* Records to process:
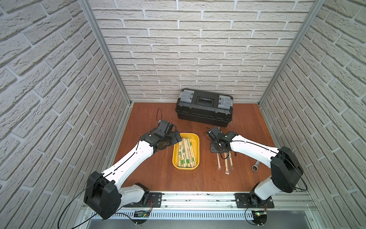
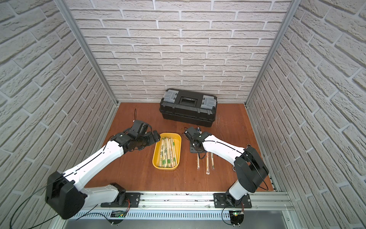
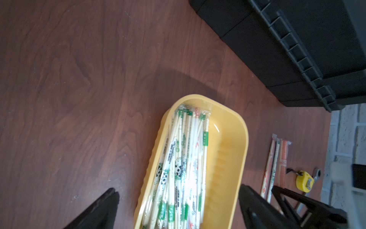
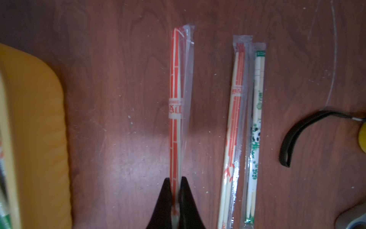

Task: Take the paired disposable chopsticks out of the storage box
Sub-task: Place the paired disposable chopsticks at the center of the board.

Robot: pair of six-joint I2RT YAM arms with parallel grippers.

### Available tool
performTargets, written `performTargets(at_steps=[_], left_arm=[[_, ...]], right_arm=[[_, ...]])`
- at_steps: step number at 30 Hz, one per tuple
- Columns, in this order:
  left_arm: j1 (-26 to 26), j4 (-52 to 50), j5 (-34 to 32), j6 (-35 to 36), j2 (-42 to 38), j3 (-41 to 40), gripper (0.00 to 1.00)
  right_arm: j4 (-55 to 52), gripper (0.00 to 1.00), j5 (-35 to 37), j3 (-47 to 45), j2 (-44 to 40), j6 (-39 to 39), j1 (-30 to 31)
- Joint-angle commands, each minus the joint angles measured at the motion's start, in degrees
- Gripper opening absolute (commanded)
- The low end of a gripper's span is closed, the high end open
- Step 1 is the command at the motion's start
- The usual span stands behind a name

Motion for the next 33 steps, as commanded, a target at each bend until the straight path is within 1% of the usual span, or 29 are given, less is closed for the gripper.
performTargets(at_steps=[1, 5, 11, 15, 20, 27, 30, 33], left_arm=[[-0.7, -5.1, -0.8, -4.9, 1.0, 4.3, 0.98], [-0.8, -8.2, 0.1, -9.1, 0.3, 7.1, 0.98], [-0.8, -10.7, 0.8, -16.4, -3.5, 9.1, 0.98], [-0.8, -13.0, 1.4, -19.6, -4.9, 11.3, 0.98], [-0.7, -14.2, 2.5, -23.8, -6.5, 13.2, 0.98], [0.1, -14.2, 4.4, -27.8, -7.9, 13.7, 0.98], [0.5, -15.0, 4.1, -28.8, -8.2, 14.3, 0.98], [1.1, -15.0, 4.4, -29.0, -8.0, 15.2, 0.98]], right_arm=[[1.2, 0.08, 5.0, -1.0, 0.5, -1.0, -0.5], [0.8, 0.09, 6.4, -1.1, 3.1, -0.8, -0.8], [-0.4, 0.09, 7.9, -1.0, 7.0, -0.1, -1.4], [-0.7, 0.11, 8.6, -1.3, 8.3, 0.4, -1.9], [-2.1, 0.17, 9.1, -0.4, 9.9, 0.6, -2.1], [-4.3, 0.25, 9.9, 0.5, 10.7, 0.5, -2.5], [-6.2, 0.29, 9.2, 1.6, 9.7, 0.6, -2.5], [-7.4, 0.34, 6.3, 3.2, 6.8, 0.6, -2.5]])
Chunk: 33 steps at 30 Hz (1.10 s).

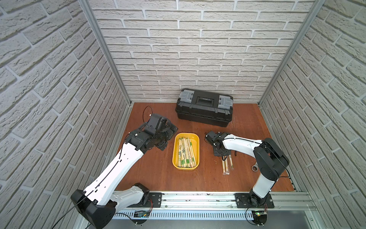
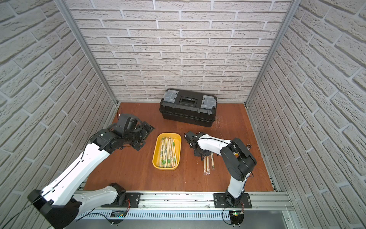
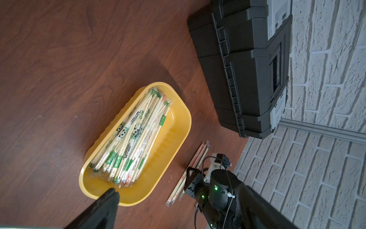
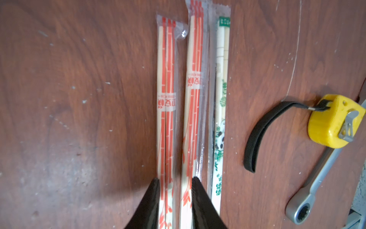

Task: Take the paired disposable chopsticks out of the storage box
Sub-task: Place the paired disposable chopsticks at the center of the board, then pick up the paired disposable chopsticks from the storage box.

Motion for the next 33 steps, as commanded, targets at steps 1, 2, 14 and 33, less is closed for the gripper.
performTargets(at_steps=[1, 2, 14, 33], left_arm=[[0.8, -0.4, 0.7, -1.5, -0.6, 2.6, 0.98], [1.0, 0.1, 1.2, -1.3, -0.4, 2.9, 0.98], [3.7, 1.3, 3.7, -0.2, -1.2, 5.8, 0.98], [8.2, 5.5, 6.4, 0.3, -5.1, 2.3, 0.98]], right_arm=[[-2.8, 0.37, -2.9, 3.3, -4.4, 0.3, -0.2], [-2.9, 0.39, -4.8, 4.3, -5.4, 0.1, -0.2], [-3.2, 0.54, -23.1, 22.5, -0.3, 0.7, 3.3], [-2.5, 0.49, -29.1, 34.8, 16.6, 2.3, 11.9]])
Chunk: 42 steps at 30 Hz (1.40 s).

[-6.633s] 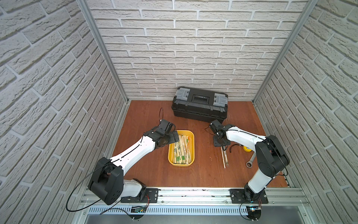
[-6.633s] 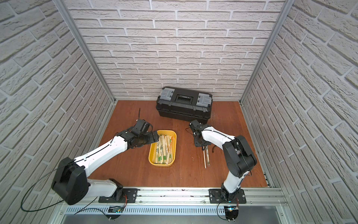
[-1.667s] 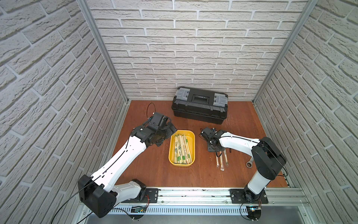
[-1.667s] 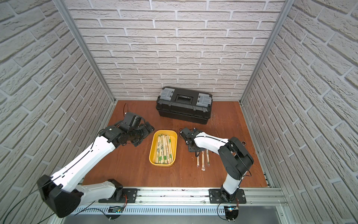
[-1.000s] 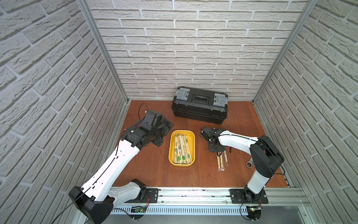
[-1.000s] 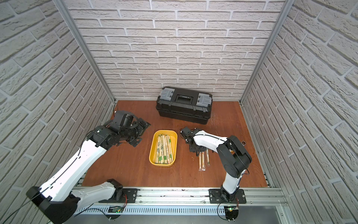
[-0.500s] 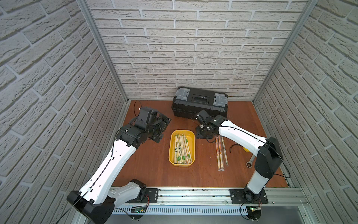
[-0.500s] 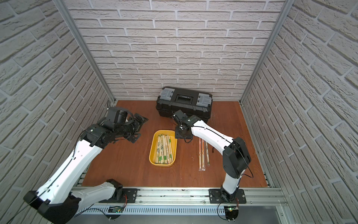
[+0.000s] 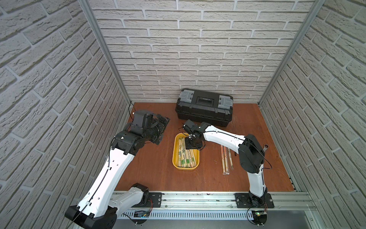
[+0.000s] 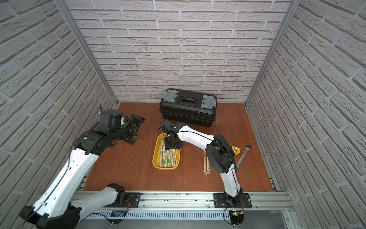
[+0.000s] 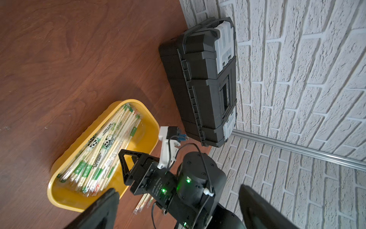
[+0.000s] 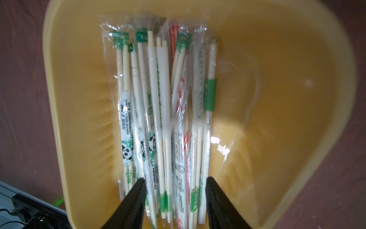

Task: Take the paired disposable chopsticks out of the storage box
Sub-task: Pick up the paired disposable chopsticks from the storage box.

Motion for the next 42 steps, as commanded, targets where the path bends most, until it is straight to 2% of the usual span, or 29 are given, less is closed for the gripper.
performTargets(at_steps=[1, 10, 19, 23, 31, 42], left_arm=[[0.4, 1.8, 0.6, 0.7, -0.6, -0.3, 0.98], [1.0, 2.0, -6.1, 6.8, -2.9, -7.2, 0.98], [5.9, 1.3, -13.7, 14.3, -7.6, -16.6, 0.98], [8.1, 1.6, -14.2, 16.5, -8.5, -19.6, 0.98], [9.1, 2.6, -13.1, 18.7, -6.8, -22.8, 0.98], [9.4, 3.5, -12.8, 20.5, -4.8, -25.3, 0.98]], right_arm=[[0.1, 0.49, -0.1, 1.1, 0.3, 0.7, 0.6], [1.2, 0.39, 0.3, 1.6, 2.3, 0.6, 0.6], [1.6, 0.31, -0.3, 3.6, 5.0, 0.1, 0.7], [1.9, 0.29, -0.5, 4.0, 6.3, 0.0, 0.7], [2.8, 0.25, -1.3, 4.1, 7.7, -0.1, 0.7], [3.9, 0.07, -2.0, 2.9, 6.0, -0.3, 0.6]])
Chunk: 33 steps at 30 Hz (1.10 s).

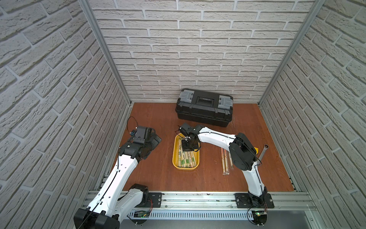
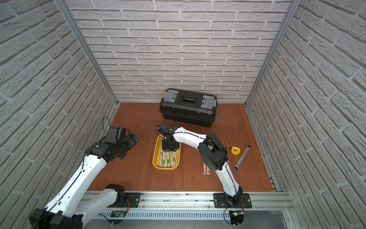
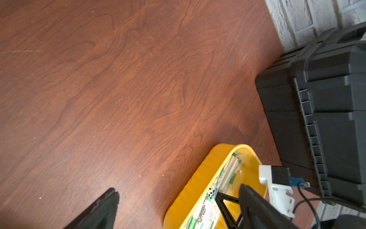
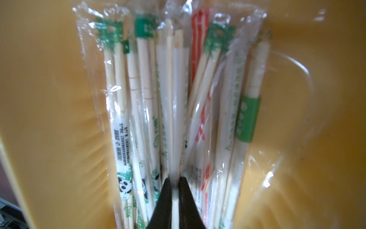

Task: Take the paired disposable chopsticks out of the storage box
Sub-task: Pick up the paired disposable chopsticks from the storage box.

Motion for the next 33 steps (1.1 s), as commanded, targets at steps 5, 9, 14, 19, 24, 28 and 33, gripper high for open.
performTargets(at_steps=[5, 9, 14, 19, 24, 28, 33], left_arm=[[0.4, 2.0, -0.1, 2.3, 0.4, -1.9, 0.98], [0.3, 2.4, -0.4, 3.4, 0.6, -2.4, 0.98], [0.3, 3.3, -0.4, 4.9, 0.9, -2.7, 0.98], [0.4, 4.5, 0.1, 7.0, 0.9, -3.2, 0.98], [0.3, 5.2, 1.3, 8.1, 1.6, -3.2, 0.98], [0.4, 5.7, 2.1, 8.2, 2.3, -3.4, 0.98], [0.3, 6.2, 3.4, 8.5, 3.3, -3.1, 0.98]], right_arm=[[1.5, 0.03, 0.0, -0.7, -2.7, -0.3, -0.1], [1.6, 0.02, 0.5, -1.5, -4.7, -0.1, -0.5], [1.9, 0.02, 1.2, -2.4, -7.2, -0.1, -1.1], [1.8, 0.02, 1.9, -2.5, -8.7, -0.3, -1.7], [2.6, 0.03, 2.0, -3.1, -8.2, -0.7, -2.0], [3.7, 0.05, 2.6, -3.4, -5.6, -1.1, -2.2], [3.8, 0.28, 3.5, -2.8, -4.2, -1.2, -2.4]])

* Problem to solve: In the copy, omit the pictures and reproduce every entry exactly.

* Result of this exercise:
Task: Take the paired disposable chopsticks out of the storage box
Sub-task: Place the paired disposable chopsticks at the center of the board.

Robot: pair of six-joint I2RT YAM arms with parallel grippers.

### Available tool
performTargets, written `performTargets(at_steps=[_], left_arm=[[_, ...]], right_arm=[[_, ...]])`
- at_steps: step number at 30 Hz, one per tuple
- Columns, in this order:
  left_arm: j1 (-26 to 26), j4 (-52 to 50), j5 (-34 to 32), j6 (-35 to 36), j2 (-42 to 38), j3 (-41 to 40), gripper (0.00 to 1.00)
  right_arm: j4 (-55 to 52), gripper (0.00 to 1.00), j5 (-35 to 37), j3 (-47 to 45), j2 (-44 to 40), j6 (-39 to 39), j1 (-30 to 31)
- Joint-angle commands, each minus the joint angles measured at the motion's start, in degrees
- Gripper opening absolute (commanded)
- The low end of a gripper's span is closed, the high end open
- Step 1 is the command at the motion's start
- The usual span stands behind a name

Motion for the next 33 steps, as commanded, a target at each bend until the straight path is within 1% of the usual span, or 29 are given, less is closed for the gripper.
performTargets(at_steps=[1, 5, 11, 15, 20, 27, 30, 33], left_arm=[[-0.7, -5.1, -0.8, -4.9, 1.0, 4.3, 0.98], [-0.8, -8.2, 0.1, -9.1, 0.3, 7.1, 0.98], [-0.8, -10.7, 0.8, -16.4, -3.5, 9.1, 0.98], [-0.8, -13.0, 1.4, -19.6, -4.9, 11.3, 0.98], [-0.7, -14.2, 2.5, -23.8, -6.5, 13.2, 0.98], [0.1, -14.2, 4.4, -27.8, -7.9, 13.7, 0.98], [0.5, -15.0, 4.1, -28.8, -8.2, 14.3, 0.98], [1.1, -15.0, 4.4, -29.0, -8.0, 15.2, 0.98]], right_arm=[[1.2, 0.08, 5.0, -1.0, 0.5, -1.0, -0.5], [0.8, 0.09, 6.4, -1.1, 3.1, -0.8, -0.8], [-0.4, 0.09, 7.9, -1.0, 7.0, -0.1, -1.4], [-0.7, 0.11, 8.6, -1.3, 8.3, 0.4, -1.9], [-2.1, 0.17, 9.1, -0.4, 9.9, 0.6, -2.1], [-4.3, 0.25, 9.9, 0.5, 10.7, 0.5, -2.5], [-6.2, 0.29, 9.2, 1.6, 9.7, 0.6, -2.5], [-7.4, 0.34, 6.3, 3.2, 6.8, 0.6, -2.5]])
Chunk: 33 steps at 30 Hz (1.10 s).


Task: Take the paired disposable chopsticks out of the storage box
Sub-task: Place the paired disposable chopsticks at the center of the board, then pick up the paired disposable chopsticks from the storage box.

Motion for the next 33 steps, as commanded, targets at steps 1, 2, 14 and 33, less is closed for the gripper.
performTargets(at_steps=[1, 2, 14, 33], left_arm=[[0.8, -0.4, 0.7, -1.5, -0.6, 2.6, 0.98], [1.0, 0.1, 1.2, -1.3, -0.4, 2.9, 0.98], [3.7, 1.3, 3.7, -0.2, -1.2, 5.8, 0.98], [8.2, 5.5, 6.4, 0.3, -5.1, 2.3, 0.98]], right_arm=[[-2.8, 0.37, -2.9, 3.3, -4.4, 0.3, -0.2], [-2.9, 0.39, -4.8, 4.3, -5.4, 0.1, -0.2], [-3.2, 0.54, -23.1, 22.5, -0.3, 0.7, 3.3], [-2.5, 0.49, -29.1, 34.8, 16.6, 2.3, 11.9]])
Chunk: 42 steps at 30 Hz (1.40 s).

[-6.633s] 
[-6.633s] 
[-1.667s] 
[-1.667s] 
[-1.000s] 
[-1.000s] 
[-0.500s] 
[-0.500s] 
[+0.000s] 
[+0.000s] 
[+0.000s] 
[+0.000s] 

Task: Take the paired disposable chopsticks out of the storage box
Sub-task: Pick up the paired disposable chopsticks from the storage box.

Motion for the next 42 steps, as commanded, targets where the path bends most, until it is straight to 2% of the usual span, or 29 are given, less is closed for the gripper.
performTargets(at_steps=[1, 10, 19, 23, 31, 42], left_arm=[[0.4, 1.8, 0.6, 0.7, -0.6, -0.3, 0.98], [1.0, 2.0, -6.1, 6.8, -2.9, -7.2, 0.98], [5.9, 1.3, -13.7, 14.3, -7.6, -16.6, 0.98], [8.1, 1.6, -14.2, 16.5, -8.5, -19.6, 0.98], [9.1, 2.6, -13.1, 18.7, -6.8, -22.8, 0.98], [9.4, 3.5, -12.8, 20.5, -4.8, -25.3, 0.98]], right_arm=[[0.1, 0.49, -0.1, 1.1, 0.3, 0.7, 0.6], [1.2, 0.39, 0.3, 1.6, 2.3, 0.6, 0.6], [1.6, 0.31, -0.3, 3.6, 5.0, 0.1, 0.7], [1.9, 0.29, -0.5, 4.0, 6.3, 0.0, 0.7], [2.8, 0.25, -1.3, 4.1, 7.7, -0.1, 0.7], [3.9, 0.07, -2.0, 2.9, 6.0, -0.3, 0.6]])
Chunk: 33 steps at 30 Hz (1.10 s).


Task: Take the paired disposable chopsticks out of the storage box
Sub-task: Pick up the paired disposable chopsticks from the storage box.

Motion for the next 33 steps (1.1 s), as commanded, targets at steps 5, 9, 14, 19, 24, 28 and 33, gripper high for open.
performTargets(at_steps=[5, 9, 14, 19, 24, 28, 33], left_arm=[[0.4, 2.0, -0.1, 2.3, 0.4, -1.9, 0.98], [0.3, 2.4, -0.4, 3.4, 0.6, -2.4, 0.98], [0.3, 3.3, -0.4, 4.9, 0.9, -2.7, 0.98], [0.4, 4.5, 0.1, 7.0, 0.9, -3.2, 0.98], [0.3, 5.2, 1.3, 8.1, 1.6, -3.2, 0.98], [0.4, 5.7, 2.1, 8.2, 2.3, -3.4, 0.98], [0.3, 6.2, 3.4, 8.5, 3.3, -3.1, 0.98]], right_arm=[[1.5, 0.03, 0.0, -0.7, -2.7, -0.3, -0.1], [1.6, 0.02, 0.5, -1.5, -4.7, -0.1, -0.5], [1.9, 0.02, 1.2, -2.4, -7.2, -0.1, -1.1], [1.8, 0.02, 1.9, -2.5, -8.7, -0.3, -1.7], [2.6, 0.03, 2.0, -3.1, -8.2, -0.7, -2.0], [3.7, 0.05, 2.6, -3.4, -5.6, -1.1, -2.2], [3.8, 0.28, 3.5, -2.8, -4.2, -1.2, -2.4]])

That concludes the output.